3. Shot-making and late-clock execution
It is a make-or-miss league, and according to Second Spectrum tracking, the team that has gotten better quality shots (Miami in Games 1 and 5, Boston in 2, 3, 4 and 6) is only 3-3 in this series. Game 7 could just come down to which team makes more of the shots it gets, whether they’re good or bad.
And sometimes, a contested shot late in the clock (like the Smart 3 above) is all you get. In Game 3 (which they won by six points), the Heat made three tough shots at the shot-clock buzzer…
These 3 shots the Heat hit at the shot-clock buzzer were … fortunate. pic.twitter.com/SvYZk7k6rE
— John Schuhmann (@johnschuhmann) May 22, 2022
When they went down three in the fourth quarter of Game 6, Kyle Lowry hit what was probably the biggest shot of the series thus far, a late-clock 3 in a crowd that saved a possession that was going nowhere.
A few minutes later, Butler hit an even tougher shot late in the clock to put the Heat up six in the final minute.
In their three wins, the Heat are 21-for-49 (43%) in the last six seconds of the shot clock. In their three losses, they’re 8-for-37 (22%). The Celtics don’t have nearly as big a differential, but they’ve also taken a greater percentage of their shots in the last six seconds of the clock.

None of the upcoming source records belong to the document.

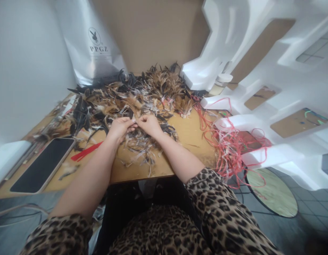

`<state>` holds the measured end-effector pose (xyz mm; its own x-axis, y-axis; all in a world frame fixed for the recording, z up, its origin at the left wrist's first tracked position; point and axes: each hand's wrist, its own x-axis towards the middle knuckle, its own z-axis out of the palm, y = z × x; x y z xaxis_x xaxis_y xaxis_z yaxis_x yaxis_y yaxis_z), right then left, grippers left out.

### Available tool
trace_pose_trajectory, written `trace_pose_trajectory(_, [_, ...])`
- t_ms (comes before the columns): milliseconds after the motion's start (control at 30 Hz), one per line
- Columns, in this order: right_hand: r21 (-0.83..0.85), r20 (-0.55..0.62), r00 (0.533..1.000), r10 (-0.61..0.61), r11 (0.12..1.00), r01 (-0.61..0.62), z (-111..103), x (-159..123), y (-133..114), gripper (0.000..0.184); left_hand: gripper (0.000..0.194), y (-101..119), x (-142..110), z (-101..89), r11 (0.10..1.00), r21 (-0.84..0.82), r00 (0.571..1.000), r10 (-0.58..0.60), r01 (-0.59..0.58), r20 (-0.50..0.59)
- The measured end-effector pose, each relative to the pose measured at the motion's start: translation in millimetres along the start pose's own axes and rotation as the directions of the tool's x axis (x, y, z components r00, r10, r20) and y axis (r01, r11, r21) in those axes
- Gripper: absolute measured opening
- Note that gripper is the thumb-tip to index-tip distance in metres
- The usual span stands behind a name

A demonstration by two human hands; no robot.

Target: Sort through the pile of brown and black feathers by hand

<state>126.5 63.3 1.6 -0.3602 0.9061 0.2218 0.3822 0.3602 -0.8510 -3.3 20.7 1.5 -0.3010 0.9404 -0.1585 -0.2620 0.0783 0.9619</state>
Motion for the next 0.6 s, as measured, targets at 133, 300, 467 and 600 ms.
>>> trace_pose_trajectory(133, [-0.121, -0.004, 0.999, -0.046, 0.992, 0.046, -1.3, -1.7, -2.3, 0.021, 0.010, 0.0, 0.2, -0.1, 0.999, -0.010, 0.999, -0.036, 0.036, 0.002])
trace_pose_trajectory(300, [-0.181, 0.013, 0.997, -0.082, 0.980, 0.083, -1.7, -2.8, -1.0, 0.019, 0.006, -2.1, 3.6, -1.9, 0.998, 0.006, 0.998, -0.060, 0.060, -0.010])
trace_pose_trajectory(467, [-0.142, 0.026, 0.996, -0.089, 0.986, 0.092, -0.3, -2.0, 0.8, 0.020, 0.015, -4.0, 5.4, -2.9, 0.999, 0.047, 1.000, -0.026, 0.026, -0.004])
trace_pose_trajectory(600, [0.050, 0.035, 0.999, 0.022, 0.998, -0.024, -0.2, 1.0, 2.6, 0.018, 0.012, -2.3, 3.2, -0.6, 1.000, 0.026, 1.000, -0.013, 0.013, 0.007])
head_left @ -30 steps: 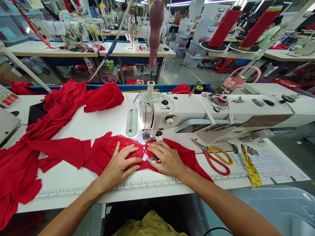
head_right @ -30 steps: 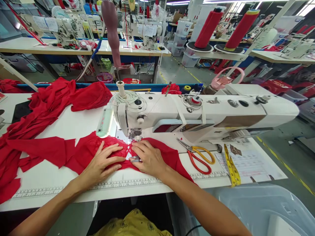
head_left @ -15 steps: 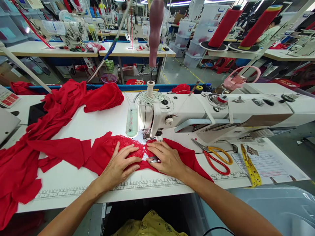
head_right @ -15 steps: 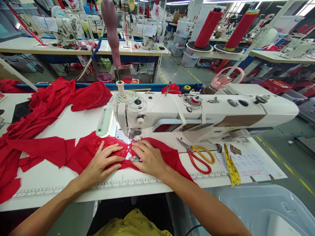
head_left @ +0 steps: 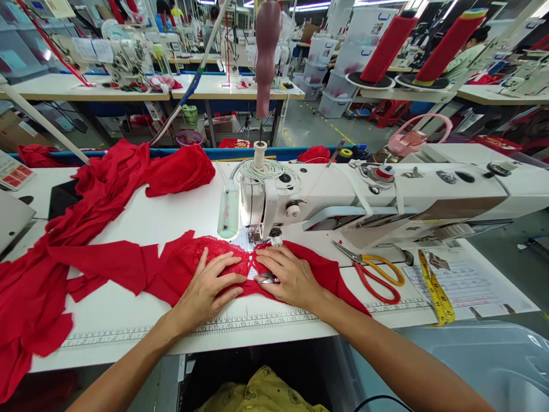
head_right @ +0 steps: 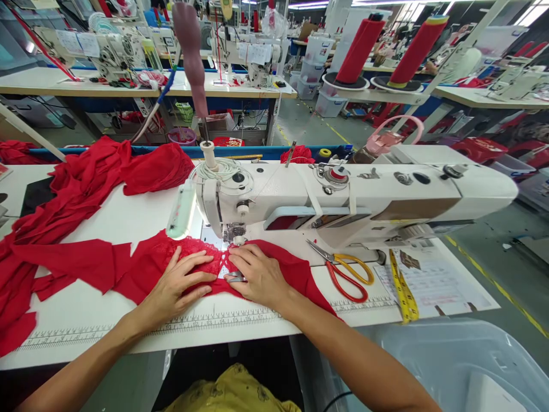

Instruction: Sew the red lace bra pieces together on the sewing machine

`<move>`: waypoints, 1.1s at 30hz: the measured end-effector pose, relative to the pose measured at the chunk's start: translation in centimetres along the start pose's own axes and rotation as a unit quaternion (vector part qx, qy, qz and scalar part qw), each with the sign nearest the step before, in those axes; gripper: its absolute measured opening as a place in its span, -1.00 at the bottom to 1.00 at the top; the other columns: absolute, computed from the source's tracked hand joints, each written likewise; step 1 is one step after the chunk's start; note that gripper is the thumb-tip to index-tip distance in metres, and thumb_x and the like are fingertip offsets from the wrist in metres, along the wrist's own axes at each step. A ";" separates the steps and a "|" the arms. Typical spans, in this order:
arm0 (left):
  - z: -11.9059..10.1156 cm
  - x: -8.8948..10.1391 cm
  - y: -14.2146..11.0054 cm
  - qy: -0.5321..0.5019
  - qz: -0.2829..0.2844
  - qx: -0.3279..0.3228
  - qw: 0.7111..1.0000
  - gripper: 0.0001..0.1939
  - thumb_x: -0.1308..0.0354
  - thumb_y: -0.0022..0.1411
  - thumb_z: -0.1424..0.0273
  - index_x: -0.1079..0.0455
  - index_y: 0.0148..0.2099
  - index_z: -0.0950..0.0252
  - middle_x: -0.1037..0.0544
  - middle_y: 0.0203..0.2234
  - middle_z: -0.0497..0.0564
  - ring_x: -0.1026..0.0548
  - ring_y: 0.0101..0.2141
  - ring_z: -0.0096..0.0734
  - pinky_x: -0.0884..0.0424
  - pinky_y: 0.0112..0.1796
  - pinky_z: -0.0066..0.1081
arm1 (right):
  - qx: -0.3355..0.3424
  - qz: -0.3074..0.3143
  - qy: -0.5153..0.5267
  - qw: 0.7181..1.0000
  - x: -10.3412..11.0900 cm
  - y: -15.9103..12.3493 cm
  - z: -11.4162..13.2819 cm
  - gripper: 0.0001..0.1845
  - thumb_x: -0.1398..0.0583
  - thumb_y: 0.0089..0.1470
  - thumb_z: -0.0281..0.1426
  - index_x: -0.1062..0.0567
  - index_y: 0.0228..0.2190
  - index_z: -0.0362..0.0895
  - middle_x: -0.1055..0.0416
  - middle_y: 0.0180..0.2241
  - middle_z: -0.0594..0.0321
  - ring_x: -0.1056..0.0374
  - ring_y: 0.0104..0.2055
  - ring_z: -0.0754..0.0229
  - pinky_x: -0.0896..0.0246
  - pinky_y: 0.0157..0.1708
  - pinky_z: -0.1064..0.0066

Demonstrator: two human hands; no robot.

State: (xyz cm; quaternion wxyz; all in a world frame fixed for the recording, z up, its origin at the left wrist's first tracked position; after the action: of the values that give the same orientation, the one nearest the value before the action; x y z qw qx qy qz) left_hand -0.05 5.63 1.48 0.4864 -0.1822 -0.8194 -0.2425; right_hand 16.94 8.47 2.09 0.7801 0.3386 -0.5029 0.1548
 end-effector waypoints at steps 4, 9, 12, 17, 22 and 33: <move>-0.1 0.0 0.0 0.007 -0.001 -0.001 1.000 -0.71 -0.05 0.41 0.29 -0.42 0.12 0.10 -0.43 0.15 0.05 -0.30 0.22 -0.13 0.18 0.28 0.28 | -0.002 0.001 0.004 1.000 0.0 0.0 0.0 -0.61 -0.23 0.20 -0.21 -0.52 0.01 -0.11 -0.49 0.06 0.15 -0.35 0.07 0.05 -0.38 -0.51 0.46; -0.2 0.2 0.1 0.015 -0.006 -0.008 1.000 -0.75 -0.06 0.41 0.31 -0.47 0.06 0.07 -0.43 0.16 0.05 -0.31 0.22 -0.10 0.16 0.27 0.32 | -0.005 0.007 0.005 1.000 0.0 0.0 0.0 -0.62 -0.23 0.20 -0.22 -0.52 0.01 -0.10 -0.49 0.07 0.17 -0.35 0.08 0.05 -0.42 -0.49 0.42; -0.4 0.3 0.2 0.024 -0.008 -0.015 1.000 -0.79 -0.06 0.41 0.31 -0.48 0.00 0.12 -0.44 0.15 0.07 -0.32 0.21 -0.09 0.12 0.26 0.33 | -0.009 0.011 0.008 1.000 0.0 0.0 -0.1 -0.61 -0.23 0.19 -0.22 -0.52 0.02 -0.10 -0.49 0.07 0.15 -0.35 0.08 0.04 -0.43 -0.49 0.41; -2.3 0.8 0.1 0.090 -0.057 -0.069 0.992 -0.80 -0.05 0.39 0.46 -0.48 -0.05 0.26 -0.43 0.18 0.16 -0.29 0.24 -0.06 0.13 0.28 0.28 | -0.009 0.011 0.015 1.000 0.0 0.1 0.0 -0.61 -0.24 0.20 -0.22 -0.51 0.02 -0.10 -0.48 0.08 0.15 -0.34 0.09 0.04 -0.46 -0.42 0.40; -3.6 0.4 -0.2 0.127 -0.065 -0.100 0.985 -0.72 0.03 0.37 0.61 -0.46 -0.04 0.32 -0.60 -0.04 0.09 -0.51 0.05 -0.20 0.25 0.32 0.22 | 0.002 0.044 0.026 0.999 0.2 0.2 -0.2 -0.59 -0.25 0.19 -0.25 -0.48 0.05 -0.11 -0.45 0.11 0.14 -0.32 0.14 0.02 -0.50 -0.25 0.31; -2.9 0.1 -1.0 0.077 -0.070 -0.046 0.993 -0.70 0.04 0.42 0.53 -0.34 0.14 0.27 -0.57 0.02 0.09 -0.46 0.10 -0.20 0.30 0.29 0.29 | -0.004 0.005 0.047 0.999 2.6 -0.8 -0.1 -0.71 -0.17 0.22 -0.47 -0.53 -0.04 -0.04 -0.48 0.05 0.18 -0.38 0.08 0.09 -0.45 -0.07 0.28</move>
State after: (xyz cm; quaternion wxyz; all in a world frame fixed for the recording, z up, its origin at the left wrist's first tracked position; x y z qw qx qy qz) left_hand 1.45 3.13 2.55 0.5210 -0.1272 -0.7782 -0.3268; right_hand 18.64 7.65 4.09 0.8033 0.3253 -0.4680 0.1727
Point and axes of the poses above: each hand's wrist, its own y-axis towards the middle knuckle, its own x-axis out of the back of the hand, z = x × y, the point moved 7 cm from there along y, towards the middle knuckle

There will be late-clock situations for both teams on Sunday, and finding ways to convert them into points will be huge.
4. The status of Tyler and Time Lord
Health has been a factor throughout this series. The Heat looked like the more depleted team in Game 5, but Butler and Lowry seemingly found their legs two nights later.
Tyler Herro has missed the last three games and is questionable for Game 7. Herro provides the Celtics with another defender to target. The Heat have allowed more than 122 points per 100 possessions with him on the floor in this series, and he hasn’t been able to make up for it with his offense, shooting 1-for-14 from 3-point range in the three games he’s played. But Herro can be flammable on the other end, and he’s a player who can salvage some of those possessions that are going nowhere.
Both Smart (right ankle) and Robert Williams III (left knee) are listed as questionable for Boston. Both played in Game 6, though Williams didn’t play in the fourth quarter. He’s had some pretty incredible defensive moments in this series, but also some times when he’s been caught flat-footed. In the third quarter on Sunday, both Butler (on a drive) and Victor Oladipo (with a step-back 3) were able to score against Williams in isolation.
The good has outweighed the bad, and the Celtics have been at their best defensively in this series with Williams on the floor, allowing just one point per possession. If he’s moving well and not getting caught flat-footed (that would apply to No. 1 above), he can make a big impact.